It’s winter so one thing is guaranteed, it will be cold outside. I never need a long time for your photos anyway, but for winter weddings our time outside is limited as there is only so much cold that a bride is going to tolerate. And rightly so..! Have wraps, shawls etc on standby to help keep you warm. Have sneakers handy in the wedding car as an option for putting on under the dress to help you walk faster (and keep those wedding shoes clean). Have a bridesmaid with you for your photoshoot so she can help with the dress, bouquet, shawls etc… Having that extra pair of hands means that we can work faster and get you back inside…!

Those Sunsets…!

On the upside to all the above, sometimes we can get amazing light during the winter months and this is why I love winter weddings.
Just spend as little as 30 seconds scrolling through my portfolio and you will see that I love my sunset shots. We can get spectacular sunsets in December and surrounding winter months and this is the one thing that I love about winter weddings in Ireland. If we are lucky enough to be in a location that works and everything lines up on the day, I will always try and aim for some sunset shots. It only takes a few minutes and everything happens very quickly as the sun sets quite fast.
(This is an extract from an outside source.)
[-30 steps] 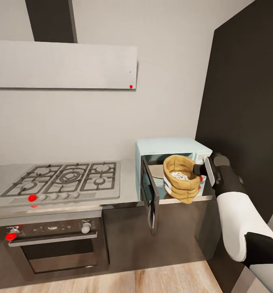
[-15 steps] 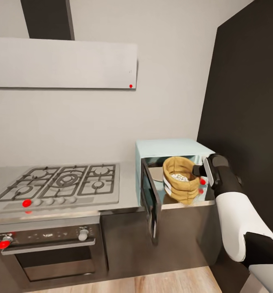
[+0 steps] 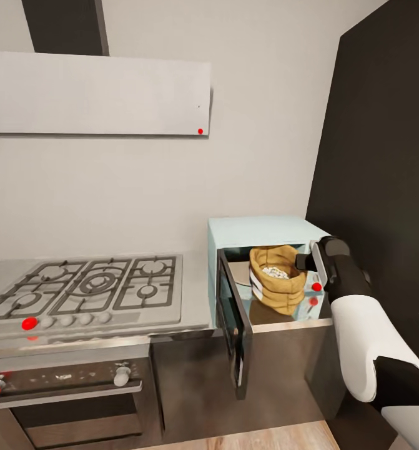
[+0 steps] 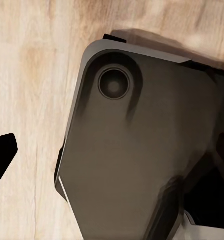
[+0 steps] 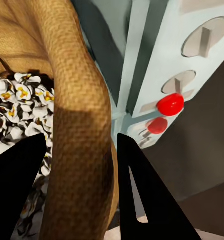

Therefore, it’s just a few minutes outside in the cold to achieve some amazing photos. Happy days..!

Every Winter Wedding in Ireland is different though and a schedule that will not work for one wedding may easily work for another. It’s always best to discuss with your photographer your planned schedule for your day before you set everything in stone. Particularly your ceremony time.

An experienced photographer will know what will work and what won’t and will be able to advise accordingly.